At 5pm on Sunday, July 17, like thousands of other people each day, I boarded an aircraft at Christchurch International Airport. However, unlike every other departure I have made previously from Otautahi, my destination on this particular trip wasn’t Dunedin, nor indeed Wellington or Auckland.
Instead, along with about 30 astronomers, technicians, teachers, observers and, most importantly, three NASA test pilots, I climbed aboard Sofia, the Stratospheric Observatory for Infrared Astronomy, a US$1 billion ($1.43b) Us/german flying observatory destined to take us into the stratosphere.

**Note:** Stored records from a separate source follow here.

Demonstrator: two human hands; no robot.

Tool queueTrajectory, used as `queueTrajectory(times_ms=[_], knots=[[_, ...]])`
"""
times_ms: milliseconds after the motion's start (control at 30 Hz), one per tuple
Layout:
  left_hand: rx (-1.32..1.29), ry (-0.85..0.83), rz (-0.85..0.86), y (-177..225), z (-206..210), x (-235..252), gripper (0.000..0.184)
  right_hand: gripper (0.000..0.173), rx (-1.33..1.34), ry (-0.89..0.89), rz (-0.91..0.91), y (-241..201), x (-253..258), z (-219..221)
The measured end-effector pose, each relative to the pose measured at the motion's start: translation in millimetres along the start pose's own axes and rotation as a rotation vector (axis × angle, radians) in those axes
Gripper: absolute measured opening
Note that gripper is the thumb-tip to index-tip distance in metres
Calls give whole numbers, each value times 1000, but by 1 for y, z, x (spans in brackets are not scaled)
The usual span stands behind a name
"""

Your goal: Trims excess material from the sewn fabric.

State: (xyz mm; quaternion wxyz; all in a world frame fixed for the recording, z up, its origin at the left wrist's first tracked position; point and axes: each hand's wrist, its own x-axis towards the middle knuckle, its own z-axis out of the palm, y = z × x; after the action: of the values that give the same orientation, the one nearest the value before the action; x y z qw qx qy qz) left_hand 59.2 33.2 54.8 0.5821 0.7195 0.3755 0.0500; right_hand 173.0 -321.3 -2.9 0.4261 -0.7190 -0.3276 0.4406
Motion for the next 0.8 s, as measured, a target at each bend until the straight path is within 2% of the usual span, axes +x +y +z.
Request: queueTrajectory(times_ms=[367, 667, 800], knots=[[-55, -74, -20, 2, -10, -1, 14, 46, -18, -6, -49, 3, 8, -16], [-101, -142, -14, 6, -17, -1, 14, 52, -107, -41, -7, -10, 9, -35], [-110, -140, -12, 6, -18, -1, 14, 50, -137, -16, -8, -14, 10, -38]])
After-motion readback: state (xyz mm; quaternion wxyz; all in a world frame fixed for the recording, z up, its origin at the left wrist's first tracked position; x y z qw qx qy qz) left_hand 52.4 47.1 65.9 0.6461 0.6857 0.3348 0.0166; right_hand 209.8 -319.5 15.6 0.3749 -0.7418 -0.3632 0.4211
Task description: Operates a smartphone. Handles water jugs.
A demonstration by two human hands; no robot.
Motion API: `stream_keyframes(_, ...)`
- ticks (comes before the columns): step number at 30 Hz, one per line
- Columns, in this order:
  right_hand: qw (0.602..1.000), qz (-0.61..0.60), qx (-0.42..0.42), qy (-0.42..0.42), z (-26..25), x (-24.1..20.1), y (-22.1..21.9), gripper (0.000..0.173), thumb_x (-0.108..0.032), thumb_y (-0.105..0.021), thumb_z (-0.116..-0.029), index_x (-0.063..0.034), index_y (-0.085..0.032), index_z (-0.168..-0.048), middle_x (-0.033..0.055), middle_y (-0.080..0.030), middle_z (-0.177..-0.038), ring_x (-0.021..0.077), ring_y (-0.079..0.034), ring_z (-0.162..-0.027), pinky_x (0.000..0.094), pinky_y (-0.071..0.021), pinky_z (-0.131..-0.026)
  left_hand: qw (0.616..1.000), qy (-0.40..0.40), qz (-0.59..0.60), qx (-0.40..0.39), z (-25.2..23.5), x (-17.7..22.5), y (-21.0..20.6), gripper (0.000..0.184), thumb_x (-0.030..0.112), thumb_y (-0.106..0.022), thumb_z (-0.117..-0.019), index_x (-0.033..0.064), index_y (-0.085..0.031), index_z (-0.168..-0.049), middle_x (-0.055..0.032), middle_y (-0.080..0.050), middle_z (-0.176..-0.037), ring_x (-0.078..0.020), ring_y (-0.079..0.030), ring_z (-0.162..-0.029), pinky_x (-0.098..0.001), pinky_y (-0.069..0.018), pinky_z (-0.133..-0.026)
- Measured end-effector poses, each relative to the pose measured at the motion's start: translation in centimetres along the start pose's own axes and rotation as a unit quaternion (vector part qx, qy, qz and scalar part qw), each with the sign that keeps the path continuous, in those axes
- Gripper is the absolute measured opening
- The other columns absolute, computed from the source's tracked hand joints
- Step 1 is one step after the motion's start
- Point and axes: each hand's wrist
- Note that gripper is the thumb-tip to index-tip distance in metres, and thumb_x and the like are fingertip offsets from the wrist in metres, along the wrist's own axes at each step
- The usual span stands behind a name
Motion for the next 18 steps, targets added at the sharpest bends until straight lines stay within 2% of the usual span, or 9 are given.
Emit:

During our flight, Sofia reached a height of more than 12km above the southern ocean. At this altitude, more than 99.8 per cent of the water vapour in Earth’s atmosphere is below the observatory’s 17-tonne telescope, which means it can study astronomical targets at infra-red wavelengths, which the vapour blocks from reaching telescopes on the ground.
Our mission was to study a variety of objects in the southern sky using the largest telescope in New Zealand – a title temporarily wrangled from the Mount John Observatory during Sofia’s time here.
Wheels up was at 5.49pm. For the next 10 hours I became the astronomical equivalent of a child in a sweet shop, as I watched in awe the skilled team operating the Boeing 747SP aircraft. Shortly after takeoff, a whole section at the rear of the aircraft opens so that sophisticated detector systems behind the 2.5-metre diameter telescope can capture scientific data.
On this particular mission, astronomers were using the telescope to study a number of interesting targets, including Nova Sagittarius 2015, a binary star which brightened massively in 2015, and Eta Carina, a massive star system which may become a supernova at some point in the next few thousand years.
Accurately pointing Sofia’s telescope at a moving target star from a moving aircraft in a turbulent flight environment is a triumph of design, technology, teamwork and excellent planning.
Put simply, whether on the ground or in the air, to find an object in the sky you need to move a telescope either up or down, and left or right.
In the case of Sofia, the onboard technical team controls the ‘‘up or down’’ part of the pointing and the aircraft pilots control the ‘‘left or right’’ part.
On this flight there was constant communication between the pilots and technical team to ensure light from the celestial targets was placed accurately on the sensitive infra-red camera system used by the onboard astronomers to study their celestial prey.
The resulting flight paths for Sofia missions are therefore mixtures of long, gentle curves or straight lines, separated by sharp turns when a new target is selected.
During our mission we got as far south as 62 degrees, and we crossed the International Date Line twice. So in 10 hours, Sofia actually ‘‘visited’’ three different days – the flight took off on July 17, crossed the date line back to July 16, where we stayed past midnight which meant we were back into July 17, after which we re-crossed the date line and it became July 18.
The science being done on Sofia was compelling but I have to confess to spending much of the flight taking photographs through the windows.
I visited the flight deck and took some pictures of an extraordinary display of the aurora australis, and then had stunning views as Sofia descended into Christchurch.
On the final leg of the flight we were at 44,000 feet (13km) which is much higher than most airliners fly, and I also managed to get some pictures of Dunedin and the Southern Alps on a night when the moonlight was very bright.
Despite landing in Christchurch at 3.30am more than a week ago, my feet still haven’t touched the ground.
Dr Ian Griffin is an astronomer and the director of Otago Museum.